NORML Delivers More Than 10,000 Comments to FDA in Favor of Descheduling

After the Food and Drug Administration (FDA) requested public comments on whether to change marijuana’s classification as a drug with no medical use and a high potential for abuse, a leading US cannabis advocacy group turned in more than 10,000 responses for a survey that could shift drug laws all over the world.

In early April 2018, the FDA requested public comments regarding cannabis as a Schedule I drug, grouped with heroin and cocaine, among other drugs. The World Health Organization (WHO) is conducting a review on international prohibition of cannabis and will consider all of the comments gathered by the FDA in the United States, as well as similar bodies in other nations.

The Washington, D.C.-based cannabis advocacy group, the National Organization for the Reform of Marijuana Laws (NORML) hand-delivered more than 10,000 comments from concerned Americans on Monday, April 23, 2018 to the FDA’s offices in suburban Washington.
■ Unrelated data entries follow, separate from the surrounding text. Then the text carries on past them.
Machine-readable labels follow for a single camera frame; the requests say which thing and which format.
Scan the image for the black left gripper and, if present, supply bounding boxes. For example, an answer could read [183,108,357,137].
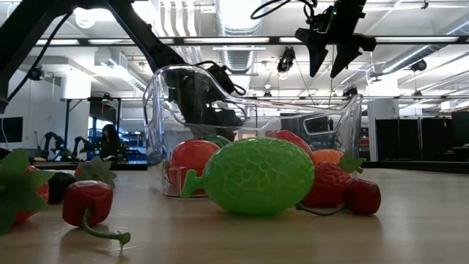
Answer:
[164,67,245,140]

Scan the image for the silver ceiling duct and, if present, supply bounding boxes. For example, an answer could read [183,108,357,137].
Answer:
[215,0,267,74]

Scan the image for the black background rig frame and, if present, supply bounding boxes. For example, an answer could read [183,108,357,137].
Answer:
[60,97,124,150]

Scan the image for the black overhead camera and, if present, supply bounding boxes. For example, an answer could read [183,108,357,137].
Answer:
[277,46,298,73]

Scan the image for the person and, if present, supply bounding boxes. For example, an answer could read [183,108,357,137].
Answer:
[98,123,128,163]

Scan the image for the black partition panels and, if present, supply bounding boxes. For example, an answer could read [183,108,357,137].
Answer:
[375,117,452,162]

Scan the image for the red toy tomato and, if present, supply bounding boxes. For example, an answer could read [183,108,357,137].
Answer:
[167,139,221,196]

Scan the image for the red toy strawberry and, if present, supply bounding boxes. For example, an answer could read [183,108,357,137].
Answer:
[73,155,118,190]
[302,150,366,209]
[0,148,56,235]

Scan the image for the clear plastic container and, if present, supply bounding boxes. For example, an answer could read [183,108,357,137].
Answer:
[141,65,363,198]

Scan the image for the white pillar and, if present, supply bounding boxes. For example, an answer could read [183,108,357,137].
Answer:
[367,99,400,162]

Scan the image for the light green toy melon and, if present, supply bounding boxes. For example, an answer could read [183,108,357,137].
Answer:
[179,137,316,216]

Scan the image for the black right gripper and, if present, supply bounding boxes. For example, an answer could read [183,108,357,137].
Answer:
[295,0,377,78]

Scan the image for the dark purple toy plum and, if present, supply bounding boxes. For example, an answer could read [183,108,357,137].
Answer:
[48,172,77,205]

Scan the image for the blue storage shelf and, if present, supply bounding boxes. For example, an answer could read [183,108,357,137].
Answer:
[87,126,147,164]

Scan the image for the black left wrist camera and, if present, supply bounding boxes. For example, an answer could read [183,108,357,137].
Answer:
[207,65,235,95]

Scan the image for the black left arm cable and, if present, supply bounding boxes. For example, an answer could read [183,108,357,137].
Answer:
[7,10,248,104]

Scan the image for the black wall monitor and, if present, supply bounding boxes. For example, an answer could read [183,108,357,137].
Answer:
[0,117,24,144]

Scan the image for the red toy apple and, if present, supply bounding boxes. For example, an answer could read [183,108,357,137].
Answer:
[266,129,314,158]

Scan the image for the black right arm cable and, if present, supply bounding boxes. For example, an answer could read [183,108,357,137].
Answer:
[250,0,318,21]

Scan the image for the orange toy orange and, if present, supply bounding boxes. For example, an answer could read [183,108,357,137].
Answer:
[311,148,345,166]

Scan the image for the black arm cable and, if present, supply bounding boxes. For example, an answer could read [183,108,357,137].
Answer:
[7,10,248,104]
[250,0,318,21]
International treaties categorize marijuana similarly, placing it in the highest level of controlled substances, preventing research and therapeutic applications from helping countless people in need.

“The United National’s international prohibition of cannabis is a relic from a bygone era,” NORML deputy director Paul Armentano said of the Schedule I classification  in a written statement. “This decision, which was largely a political one made over 50 years ago, does not accurately reflect either the available science or the rapidly changing political and cultural status of cannabis worldwide.”

Along with delivering the comments, NORML officials also submitted their own concerns with current international cannabis restrictions.

“In general, the safety, dependence, and usage profile of cannabis compares favorably to alcohol, tobacco and other unscheduled substances,” the statement from NORML’s board of directors said. “For this reason, NORML believes that cannabis [ultimately]should be withdrawn from the treaty framework entirely.”

The 10,000 comments collected by NORML were more than  the 6,566 comments collected on the federal regulations.gov site where people could submit their thoughts online. NORML’s efforts account for 61 percent of the total contributions from Americans to the WHO review.

Comments can be submitted until midnight Monday, April 23, 2018  online.

A video of NORML officials delivering the public comments to the FDA’s Rockville, Maryland, office is available on its Facebook page.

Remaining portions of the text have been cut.